Actually, I first wrote the non-contract checks block to go with test1 in the previous post, then copied it into PermutationArray2 and added the contract check section for use in test2 and test3. You’ll notice that I very carefully picked a clunky algorithm that first sorts the values then searches through the list for the index of each values so that I could demonstrate how the algorithm is fatally flawed based on the incorrect assumption of unique values in the input array. Then I ran my tests with test2 first, then test3 and finally test1, expecting to have the contract assertion at line 55 in validation #2 fail when test3 was run. Alas, it was not to be….

What happened is that I got an IndexOutOfRangeException that I hadn’t expected at line 53 in validation #2 when test2 was run. Oops. Looking at it in the debugger, I noticed that permutationIndices[0] was equal to 9. Since 9 just happens to be the number of elements in the input list, I had a pretty strong suspicion that the while loop at line 34 had overrun the array and exited due to the test against permutationIndices.Length.

So I put in a contract check to test this.

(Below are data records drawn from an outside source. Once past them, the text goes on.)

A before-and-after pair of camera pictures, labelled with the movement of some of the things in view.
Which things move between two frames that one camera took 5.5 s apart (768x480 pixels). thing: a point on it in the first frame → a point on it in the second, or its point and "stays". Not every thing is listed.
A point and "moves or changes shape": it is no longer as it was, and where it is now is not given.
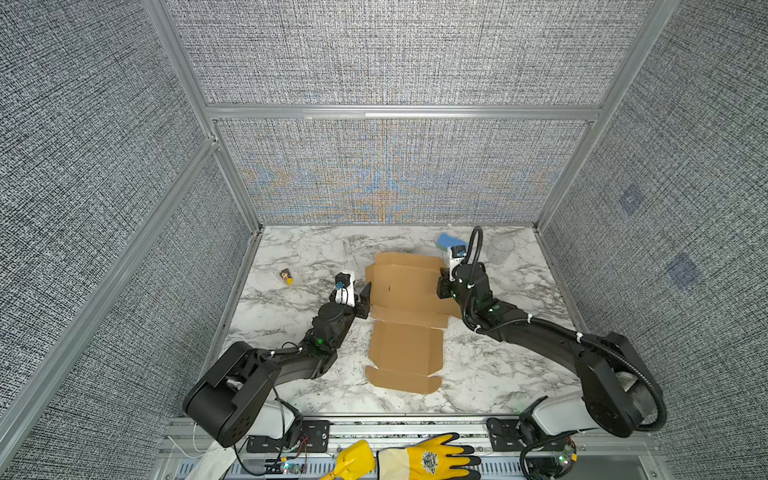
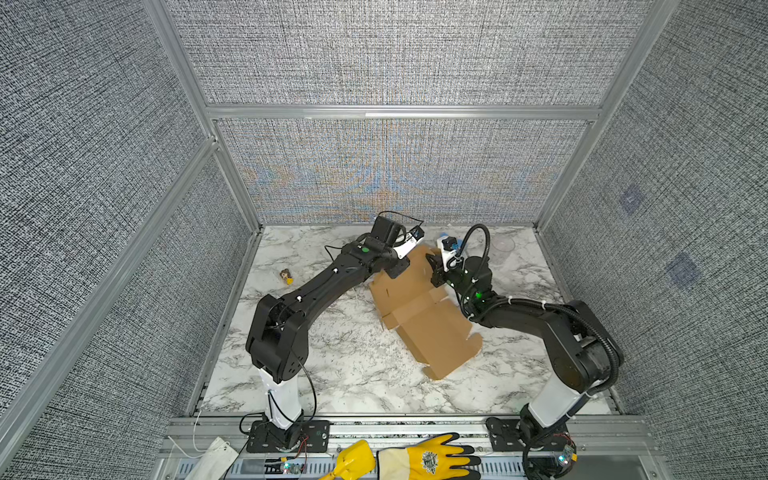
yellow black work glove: (435, 458) stays
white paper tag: (214, 463) stays
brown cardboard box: (405, 335) moves or changes shape
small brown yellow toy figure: (285, 274) stays
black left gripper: (362, 309) → (401, 265)
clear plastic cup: (503, 243) stays

Now here’s the interesting part. When I first wrote the code for test1, I really wanted to put a comment at line 39 saying something like “we should always find a value, so the index shouldn’t ever overrun the loop”. And whenever I put a comment like that in, it’s second nature to put in a contract check that ensures that what I’m claiming to be true really is true. But I didn’t do it – not even the comment – because I was writing example code for test1, which was the “prefer external validation to contract checks” version and I didn’t want to inject “contract-y” stuff. And it turns out that that was exactly the right contract check to stick in to localize this stupid typo happy-trail (STHT) bug (there were actually two of these). Because I didn’t have this contract check in place, I had to work harder in the debugger to figure out where the bug was. In this case it wasn’t that much harder but it is easy to imagine much nastier cases where the principle holds. So that’s the test I added.

Here’s the routine I ended up with after working through and fixing both STHT bugs (the contract checks are the same):

debug code3

 

You can see that the new version has the new contract check that I’ve been talking about – it was put in to verify my conjecture that the loop was overrunning. And because it was put in as a contract check, it has incrementally improved the code – the same mistake won’t be able to slip in again and if there’s some weird data configuration that triggers the same bug it will be detected and localized as soon as it’s run with contract checks turned on.

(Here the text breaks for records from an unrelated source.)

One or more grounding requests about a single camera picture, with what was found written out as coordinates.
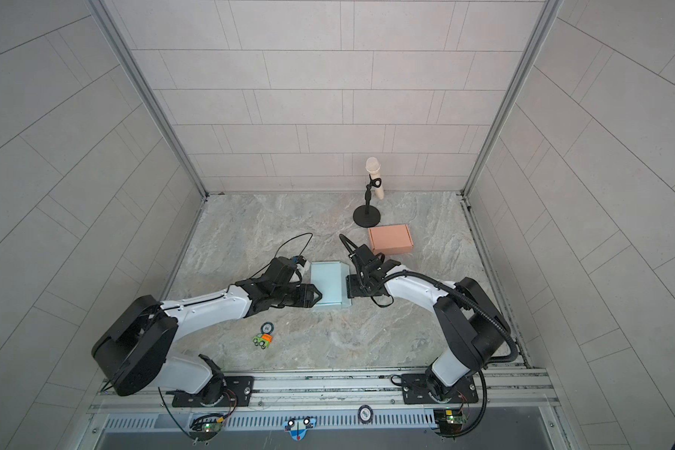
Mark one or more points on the right green circuit board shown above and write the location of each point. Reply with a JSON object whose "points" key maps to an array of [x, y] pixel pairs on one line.
{"points": [[449, 422]]}

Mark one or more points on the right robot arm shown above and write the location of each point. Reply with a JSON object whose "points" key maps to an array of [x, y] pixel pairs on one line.
{"points": [[474, 330]]}

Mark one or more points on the left green circuit board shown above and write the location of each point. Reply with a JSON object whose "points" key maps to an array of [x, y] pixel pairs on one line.
{"points": [[206, 427]]}

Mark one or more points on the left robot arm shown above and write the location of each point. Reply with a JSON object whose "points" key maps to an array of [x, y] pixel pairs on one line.
{"points": [[137, 350]]}

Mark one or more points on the aluminium corner post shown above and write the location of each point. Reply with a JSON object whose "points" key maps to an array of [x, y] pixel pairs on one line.
{"points": [[108, 27], [528, 57]]}

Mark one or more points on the aluminium corner post left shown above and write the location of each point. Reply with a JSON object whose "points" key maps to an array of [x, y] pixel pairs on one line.
{"points": [[108, 27]]}

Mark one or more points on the light blue cardboard box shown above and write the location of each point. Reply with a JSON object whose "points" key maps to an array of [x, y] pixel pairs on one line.
{"points": [[330, 278]]}

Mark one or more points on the round black white badge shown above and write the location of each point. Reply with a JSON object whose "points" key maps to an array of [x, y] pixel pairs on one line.
{"points": [[365, 414]]}

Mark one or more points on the green circuit board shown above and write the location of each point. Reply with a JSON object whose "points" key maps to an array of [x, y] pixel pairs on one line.
{"points": [[206, 427], [449, 422]]}

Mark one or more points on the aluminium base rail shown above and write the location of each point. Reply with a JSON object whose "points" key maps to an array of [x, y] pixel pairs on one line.
{"points": [[264, 401]]}

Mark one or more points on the blue sticker marker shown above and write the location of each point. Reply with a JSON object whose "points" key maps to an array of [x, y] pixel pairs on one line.
{"points": [[297, 428]]}

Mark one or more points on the aluminium corner post right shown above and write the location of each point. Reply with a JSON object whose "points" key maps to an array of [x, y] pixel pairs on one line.
{"points": [[528, 57]]}

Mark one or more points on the pink paper box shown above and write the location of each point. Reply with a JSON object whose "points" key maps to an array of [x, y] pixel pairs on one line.
{"points": [[391, 240]]}

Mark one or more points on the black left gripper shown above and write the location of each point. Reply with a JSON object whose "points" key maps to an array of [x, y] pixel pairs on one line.
{"points": [[307, 293]]}

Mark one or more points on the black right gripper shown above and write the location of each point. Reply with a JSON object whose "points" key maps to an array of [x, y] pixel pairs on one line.
{"points": [[352, 286]]}

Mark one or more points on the small colourful toy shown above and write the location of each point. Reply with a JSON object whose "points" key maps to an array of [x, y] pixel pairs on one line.
{"points": [[263, 341]]}

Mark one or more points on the beige microphone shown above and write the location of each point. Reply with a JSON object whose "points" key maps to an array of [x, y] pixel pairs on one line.
{"points": [[373, 168]]}

You’ll notice that I called both the bugs “happy trail” bugs. This is because I wanted to emphasis that there are two gross categories of bugs: the ones that you’re going to find no matter what you do (happy trail), and the ones I’ve been emphasizing in these contract check posts – the nasty, subtle, data-dependent corner case ones. The bug that still remains is the nasty type – test2 works fine, but test3 fails the contract check at line 55, and fixing it will require either a complete rework or forbidding duplicates. I hope I’ve convinced people in this series of posts that either unit- or contract-based-testing will detect the happy trail bugs, but that contract checks are much more powerful when dealing with the nasty ones.